AI or Die: India's Moment as Business and Government Embrace Real-World AI

"AI or die" is the blunt choice-India's public sector must move now or fall behind. Prioritize health, energy, materials, and cyber-with PQC and fast pilots to show results.

Categorized in: AI News Government
Published on: Jan 20, 2026
AI or Die: India's Moment as Business and Government Embrace Real-World AI

AI or die: What India's public sector must do next

"Embrace AI or die." That was Jack Hidary's blunt message at the World Economic Forum Annual Meeting. The CEO of SandboxAQ believes agencies and enterprises that adopt AI will grow; those that delay will fade. India, he says, is positioned to benefit if it moves with intent.

His focus isn't content tools. It's AI plus quantum methods applied to the physical economy-healthcare, energy, materials, navigation, and cybersecurity. That's where India's stakes are highest.

Why this matters for government

Nearly 80% of India's economy runs on physical systems-railways, power, telecom, manufacturing, and infrastructure. AI can compress timelines, cut waste, and improve reliability across these. The upside is national-scale productivity. The risk is falling behind and exposing critical infrastructure.

Where AI delivers immediate public value

  • Public health and pharma: AI models can narrow drug candidates for cancer, Alzheimer's, and infectious diseases, shrinking discovery cycles that often stretch 15 years.
  • Materials and infrastructure: Simulate new compounds for stronger rails, resilient concrete, and lighter transport components.
  • Energy and industry: AI-guided catalysts to convert hydrocarbons into cleaner products with better yield and lower cost.
  • Navigation and logistics: Better routing, fewer delays, and smarter maintenance for rail and freight.
  • Cybersecurity and post-quantum readiness: Detect threats faster, automate response, and migrate to cryptography that can withstand future quantum attacks.

SandboxAQ, spun out of Alphabet in 2022, works with banks, companies, and governments globally, including in the US. Its backers include Eric Schmidt, Marc Benioff, and T Rowe Price-signals that capital is already moving to this space.

The security wake-up call

Cyber risk is immediate. Critical targets include banking, telecom, and public utilities. India's major IT service providers-Infosys, Wipro, TCS-carry vast global data footprints that raise the stakes.

Advanced attacks require advanced defenses. AI-driven detection, cryptographic inventory, and a rapid move to post-quantum cryptography (PQC) must land on every CIO's plan. For context, see WEF's analysis of cyber threats and resilience priorities here.

India's IP opportunity

Hidary's point is simple: build intellectual property at home. Pharma is the clearest path-AI-driven molecular design can shift India from being primarily a manufacturer to a generator of new medicines and platform technologies.

The same applies to catalysts, sensors, and advanced materials. Public funding plus industry co-development can turn national challenges into exportable IP.
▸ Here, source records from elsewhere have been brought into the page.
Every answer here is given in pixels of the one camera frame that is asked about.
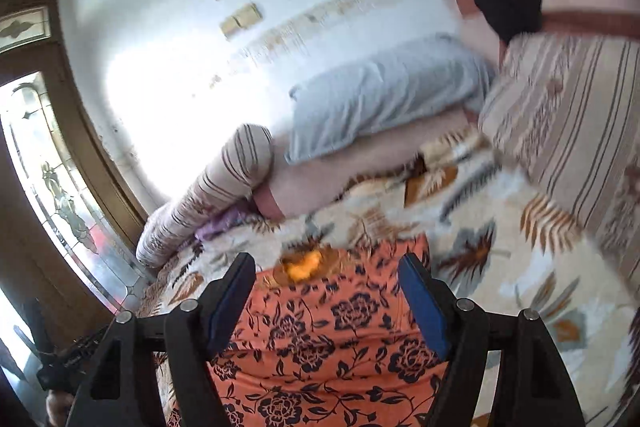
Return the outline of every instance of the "purple cloth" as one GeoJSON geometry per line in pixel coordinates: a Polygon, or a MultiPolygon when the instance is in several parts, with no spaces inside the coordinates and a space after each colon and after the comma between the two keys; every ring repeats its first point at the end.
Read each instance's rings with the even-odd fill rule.
{"type": "Polygon", "coordinates": [[[211,216],[204,225],[196,230],[195,237],[199,241],[211,241],[217,235],[244,225],[259,216],[253,201],[238,200],[221,214],[211,216]]]}

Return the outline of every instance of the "white wall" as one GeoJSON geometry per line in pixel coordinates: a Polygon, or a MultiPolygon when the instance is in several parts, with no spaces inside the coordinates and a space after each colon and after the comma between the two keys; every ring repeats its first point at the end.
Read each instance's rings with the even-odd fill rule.
{"type": "Polygon", "coordinates": [[[455,31],[442,0],[410,0],[337,27],[249,78],[223,80],[230,52],[324,0],[60,0],[76,83],[105,147],[150,210],[179,194],[241,122],[287,127],[287,91],[321,70],[416,36],[455,31]],[[247,2],[264,21],[227,42],[247,2]]]}

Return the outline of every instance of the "black clamp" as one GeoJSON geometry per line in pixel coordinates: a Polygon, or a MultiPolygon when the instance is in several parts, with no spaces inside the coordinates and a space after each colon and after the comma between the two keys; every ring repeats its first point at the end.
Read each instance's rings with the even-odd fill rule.
{"type": "Polygon", "coordinates": [[[255,282],[255,263],[240,253],[221,280],[166,315],[122,312],[97,349],[67,427],[165,427],[154,352],[166,352],[182,427],[230,427],[206,361],[228,344],[255,282]]]}
{"type": "Polygon", "coordinates": [[[413,254],[399,264],[402,291],[426,344],[449,361],[424,427],[468,427],[489,351],[501,351],[490,427],[584,427],[569,374],[538,312],[486,313],[456,299],[413,254]]]}

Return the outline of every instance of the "pillow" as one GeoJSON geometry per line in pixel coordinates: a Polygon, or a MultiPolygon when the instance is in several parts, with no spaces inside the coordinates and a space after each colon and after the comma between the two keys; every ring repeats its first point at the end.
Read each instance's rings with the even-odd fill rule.
{"type": "Polygon", "coordinates": [[[437,116],[357,139],[337,153],[299,165],[289,165],[287,137],[274,140],[274,163],[269,180],[254,192],[260,213],[268,219],[308,214],[335,201],[363,174],[391,171],[409,163],[420,146],[468,125],[465,112],[451,109],[437,116]]]}
{"type": "Polygon", "coordinates": [[[238,128],[187,192],[149,217],[136,248],[140,263],[161,267],[210,216],[251,195],[272,162],[269,131],[259,125],[238,128]]]}
{"type": "Polygon", "coordinates": [[[458,104],[479,112],[493,77],[484,58],[448,36],[406,42],[320,74],[290,91],[296,105],[285,158],[306,162],[458,104]]]}
{"type": "Polygon", "coordinates": [[[640,42],[519,36],[479,126],[640,288],[640,42]]]}

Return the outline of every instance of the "gray pillow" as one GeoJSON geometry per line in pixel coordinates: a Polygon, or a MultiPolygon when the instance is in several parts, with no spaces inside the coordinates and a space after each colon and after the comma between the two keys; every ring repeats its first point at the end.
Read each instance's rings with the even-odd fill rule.
{"type": "Polygon", "coordinates": [[[458,40],[431,36],[322,73],[291,89],[285,158],[298,164],[453,105],[480,112],[494,68],[458,40]]]}
Policy and procurement moves to act on now

  • Agency AI roadmaps: Within each ministry, pick 3 use cases with clear ROI-health, mobility, and security. Set targets, owners, and timelines.
  • Cyber modernization: Inventory cryptography across government systems. Begin PQC pilots in banking, identity, and telecom. Require vendors to provide PQC migration plans.
  • Data pipelines: Stand up secure datasets for health, materials, and energy. Standardize access with privacy and audit controls.
  • Standards and risk: Adopt the NIST AI Risk Management Framework and ISO guidance for AI assurance. Tie compliance to procurement.
  • Public-private build programs: Co-fund pilots with industry in drug discovery, industrial catalysts, and infrastructure materials. Share results and best practices across states.
  • Talent and upskilling: Train civil servants, CISOs, and program managers on AI literacy, evaluation, and vendor management. Require AI capability in key roles.
  • Compute and cloud: Pre-negotiate GPU and cloud capacity. Ensure data residency, encryption, and incident response terms are non-negotiable.

If you need structured learning paths by role, explore focused options here.

Practical 30/90/180-day plan

  • 30 days: Name an AI lead in each ministry. Identify top 3 use cases and critical crypto dependencies. Set success metrics.
  • 90 days: Launch pilots in one hospital network, one state utility, and one transport corridor. Begin PQC pilot in a high-risk system.
  • 180 days: Scale what works. Bake AI and PQC requirements into procurement. Publish a cross-ministry scorecard and budget for year two.

The bottom line

"AI or die" isn't hype-it's a selection event. Governments that move first reduce risk, lower costs, and set standards industry will follow. India has the scale and the sectors; now it needs speed, clear ownership, and disciplined execution.

As Hidary notes, AI won't stay a "nice to have." It decides which systems grow-and which get left behind.